Task :: Using the data below, return all lines in which "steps" appears.

------------------------------------

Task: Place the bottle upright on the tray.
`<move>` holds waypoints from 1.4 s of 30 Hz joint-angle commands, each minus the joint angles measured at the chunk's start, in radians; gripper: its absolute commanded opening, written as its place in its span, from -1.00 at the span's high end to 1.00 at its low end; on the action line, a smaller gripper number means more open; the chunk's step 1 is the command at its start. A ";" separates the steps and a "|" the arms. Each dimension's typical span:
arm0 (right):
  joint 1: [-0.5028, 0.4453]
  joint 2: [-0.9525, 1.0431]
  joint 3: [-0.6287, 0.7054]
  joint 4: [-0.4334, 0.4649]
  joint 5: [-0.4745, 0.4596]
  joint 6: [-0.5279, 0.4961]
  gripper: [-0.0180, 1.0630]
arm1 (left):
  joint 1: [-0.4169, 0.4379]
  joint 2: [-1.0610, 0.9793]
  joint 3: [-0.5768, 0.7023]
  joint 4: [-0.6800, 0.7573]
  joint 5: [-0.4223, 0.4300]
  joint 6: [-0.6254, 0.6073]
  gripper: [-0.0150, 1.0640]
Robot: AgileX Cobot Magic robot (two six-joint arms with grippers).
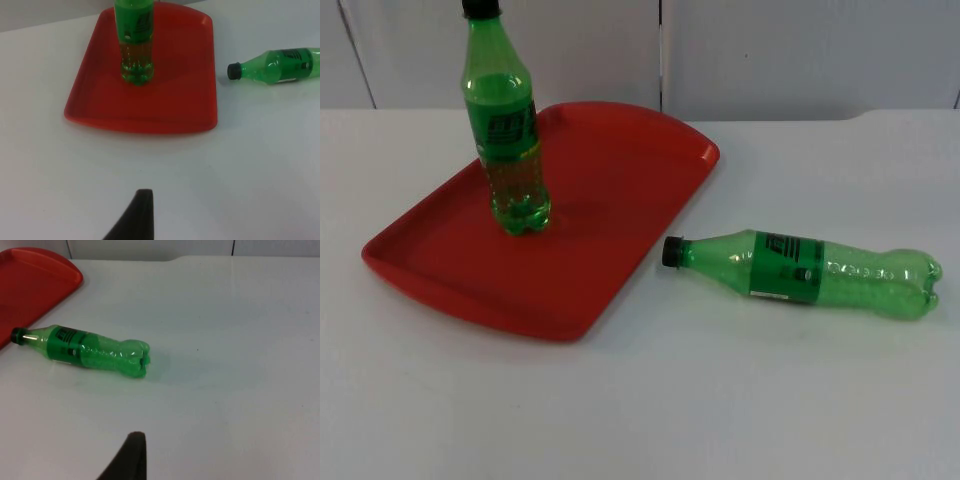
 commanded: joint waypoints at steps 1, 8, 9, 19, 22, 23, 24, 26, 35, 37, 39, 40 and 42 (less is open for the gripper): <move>-0.007 -0.004 0.007 0.002 -0.007 0.002 -0.98 | -0.007 -0.004 0.005 -0.011 0.001 -0.005 -0.98; -0.007 -0.004 0.007 0.002 -0.007 0.002 -0.98 | -0.007 -0.004 0.005 -0.011 0.001 -0.005 -0.98; -0.007 -0.004 0.007 0.002 -0.007 0.002 -0.98 | -0.007 -0.004 0.005 -0.011 0.001 -0.005 -0.98; -0.007 -0.004 0.007 0.002 -0.007 0.002 -0.98 | -0.007 -0.004 0.005 -0.011 0.001 -0.005 -0.98; -0.007 -0.004 0.007 0.002 -0.007 0.002 -0.98 | -0.007 -0.004 0.005 -0.011 0.001 -0.005 -0.98; -0.007 -0.004 0.007 0.002 -0.007 0.002 -0.98 | -0.007 -0.004 0.005 -0.011 0.001 -0.005 -0.98; -0.007 -0.004 0.007 0.002 -0.007 0.002 -0.98 | -0.007 -0.004 0.005 -0.011 0.001 -0.005 -0.98; -0.007 -0.004 0.007 0.002 -0.007 0.002 -0.98 | -0.007 -0.004 0.005 -0.011 0.001 -0.005 -0.98; -0.007 -0.004 0.007 0.002 -0.007 0.002 -0.98 | -0.007 -0.004 0.005 -0.011 0.001 -0.005 -0.98; -0.007 -0.004 0.007 0.002 -0.007 0.002 -0.98 | -0.007 -0.004 0.005 -0.011 0.001 -0.005 -0.98; -0.007 -0.004 0.007 0.002 -0.007 0.002 -0.98 | -0.007 -0.004 0.005 -0.011 0.001 -0.005 -0.98; -0.007 -0.004 0.007 0.002 -0.007 0.002 -0.98 | -0.007 -0.004 0.005 -0.011 0.001 -0.005 -0.98; -0.007 -0.004 0.007 0.002 -0.007 0.002 -0.98 | -0.007 -0.004 0.005 -0.011 0.001 -0.005 -0.98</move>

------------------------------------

Output below ::
`<move>` holds waypoints from 1.4 s of 30 Hz joint-angle commands, each minus the joint angles measured at the chunk's start, in radians; gripper: its absolute commanded opening, written as its place in its span, from -1.00 at the span's high end to 1.00 at its low end; on the action line, a smaller gripper number means more open; the chunk's step 1 is the command at its start. A ";" separates the steps and a "|" the arms. Each dimension's typical span:
 commanded: joint waypoints at steps 1, 8, 9, 19, 22, 23, 24, 26, 35, 37, 39, 40 and 42 (less is open for the gripper): <move>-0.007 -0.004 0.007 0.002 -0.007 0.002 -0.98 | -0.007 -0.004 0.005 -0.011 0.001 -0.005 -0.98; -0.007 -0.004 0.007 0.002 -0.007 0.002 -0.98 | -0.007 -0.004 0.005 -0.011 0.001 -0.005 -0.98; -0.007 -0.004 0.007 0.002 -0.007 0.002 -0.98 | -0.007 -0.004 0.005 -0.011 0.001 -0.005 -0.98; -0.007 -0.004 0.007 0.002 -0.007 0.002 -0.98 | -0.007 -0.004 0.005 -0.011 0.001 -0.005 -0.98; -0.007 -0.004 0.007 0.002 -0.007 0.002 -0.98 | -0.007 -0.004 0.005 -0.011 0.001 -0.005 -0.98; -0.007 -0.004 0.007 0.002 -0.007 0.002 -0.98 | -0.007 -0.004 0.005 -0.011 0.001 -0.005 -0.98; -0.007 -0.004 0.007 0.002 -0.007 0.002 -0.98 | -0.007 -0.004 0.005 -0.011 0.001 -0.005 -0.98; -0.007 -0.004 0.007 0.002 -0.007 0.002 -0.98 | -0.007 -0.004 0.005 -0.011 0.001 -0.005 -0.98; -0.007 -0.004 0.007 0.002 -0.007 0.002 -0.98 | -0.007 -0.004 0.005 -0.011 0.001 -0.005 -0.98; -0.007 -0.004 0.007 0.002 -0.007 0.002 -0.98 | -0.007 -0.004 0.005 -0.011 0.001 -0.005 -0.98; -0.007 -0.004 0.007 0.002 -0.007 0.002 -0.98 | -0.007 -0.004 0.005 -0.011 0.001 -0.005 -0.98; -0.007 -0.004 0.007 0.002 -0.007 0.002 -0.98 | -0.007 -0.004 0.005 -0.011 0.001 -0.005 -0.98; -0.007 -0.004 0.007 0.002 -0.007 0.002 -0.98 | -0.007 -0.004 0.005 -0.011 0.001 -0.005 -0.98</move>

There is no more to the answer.